Bidenomics working a treat. Credit: Getty

May 1, 2024 - 2:30pm

Something very odd is going on in the economic sphere. The Japanese yen is in precipitous decline versus the US dollar, while the latter was this week reported to be gaining in strength compared to almost all other major currencies.

One economic explanation behind this is the surprising resilience of the US economy. While a lot of the positive data emerging is driven by government interventionism rather than the structural health of the country’s economy, there are certain factors which provide a strategic advantage.

Foremost among these is the booming US energy sector, with the shale revolution continuing to reap dividends. The United States is now the world’s largest producer of crude oil and a major player in natural gas, providing affordable energy to a resurgent manufacturing sector. When one also considers Government support such as the Inflation Reduction Act and investment opportunities in AI and related areas, it is no surprise that a growing number of companies, especially in Europe, are considering relocating production to the US. That’s before one gets to the high interest rates which promise better returns on American assets than alternatives abroad, causing increased monetary flows into the States.
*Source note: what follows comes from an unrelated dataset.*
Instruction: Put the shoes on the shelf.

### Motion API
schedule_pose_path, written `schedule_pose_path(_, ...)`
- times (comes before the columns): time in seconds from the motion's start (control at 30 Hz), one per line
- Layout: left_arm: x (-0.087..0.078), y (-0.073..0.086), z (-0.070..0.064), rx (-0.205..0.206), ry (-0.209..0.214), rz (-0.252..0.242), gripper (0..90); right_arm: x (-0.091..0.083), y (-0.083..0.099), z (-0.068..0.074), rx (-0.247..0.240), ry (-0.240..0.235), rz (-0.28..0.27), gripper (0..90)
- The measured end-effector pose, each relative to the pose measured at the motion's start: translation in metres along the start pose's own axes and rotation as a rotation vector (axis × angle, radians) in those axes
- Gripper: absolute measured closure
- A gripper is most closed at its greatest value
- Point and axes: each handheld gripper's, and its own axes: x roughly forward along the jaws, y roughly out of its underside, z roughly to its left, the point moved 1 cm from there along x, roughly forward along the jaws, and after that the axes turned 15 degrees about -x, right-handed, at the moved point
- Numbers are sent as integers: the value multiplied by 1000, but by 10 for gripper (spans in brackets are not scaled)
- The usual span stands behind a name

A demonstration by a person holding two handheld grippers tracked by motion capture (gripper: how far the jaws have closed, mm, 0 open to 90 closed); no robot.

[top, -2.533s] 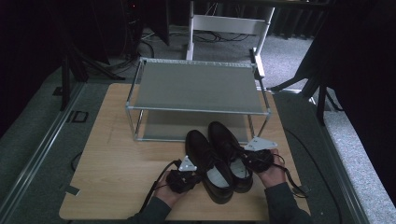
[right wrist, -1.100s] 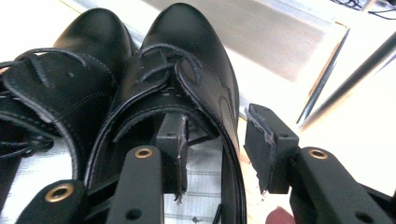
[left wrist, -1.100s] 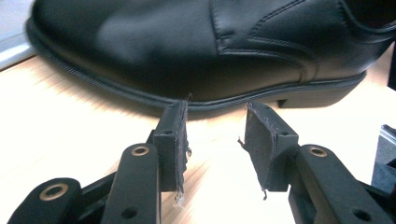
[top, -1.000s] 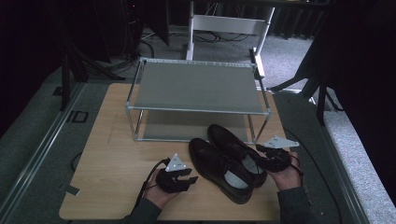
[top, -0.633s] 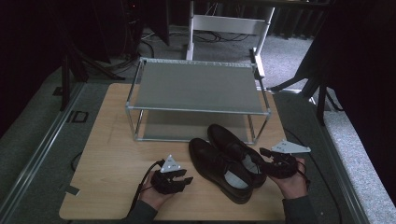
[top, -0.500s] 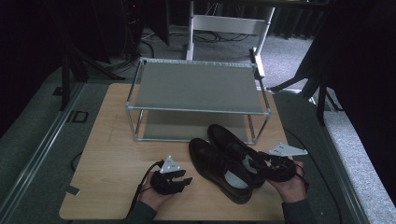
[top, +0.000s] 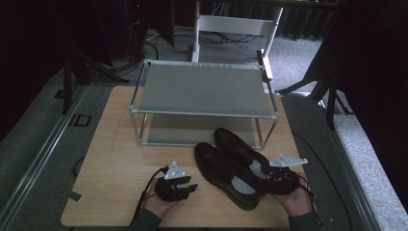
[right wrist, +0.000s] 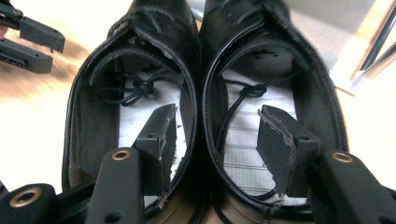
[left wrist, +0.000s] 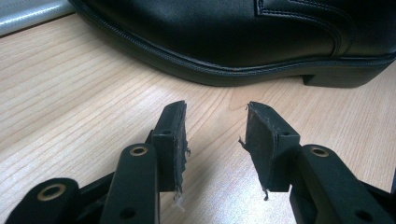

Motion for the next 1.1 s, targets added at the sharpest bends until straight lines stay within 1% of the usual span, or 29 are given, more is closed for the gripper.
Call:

Behind all of this, however, there are also much wider considerations. A strong dollar is a powerful tool in dealing with Washington’s enemies, and can wreak havoc on national economies without the need to fire a single shot. While the headlines in the financial press are focused on Japan, the real target of these policies is China. As Albert Marko and Tony Nash of the geopolitical blog “Cloak & Dagger” have pointed out, the fluctuations of the yen “have profound implications, especially for China […] These tensions could disrupt President Xi’s economic recovery plans, exacerbated by factors such as soaring gold prices and an elevated dollar, which could drain liquidity from the Chinese banking system.”

A similar point was made by the economist Brad Setser: “A weaker yuan is not a sign of strength. It will lead to questions about whether China’s economy is as strong as people thought.” There are already signs that this is indeed the case, with Chinese manufacturing and services sectors growing at a slower pace.

Xi Jinping needs his country’s economy to appear resilient, and instil confidence in the people that the “great bargain” the Chinese Communist Party struck with them is still valid: one-party rule with limited political rights, in exchange for economic growth and prosperity. With the dollar crushing the yen, Tokyo’s economy suffers, but this also creates opportunities for its export industries, potentially incentivising the relocation of manufacturing capacities from China to Japan.

For the last few years we have been hearing about the end of the US dollar as the world’s dominant currency, and there can be no doubt that there are some who would wish for this very scenario. But, as recent weeks have shown, for the time being the USD has no equal — and Washington is willing to use this leverage whenever it can.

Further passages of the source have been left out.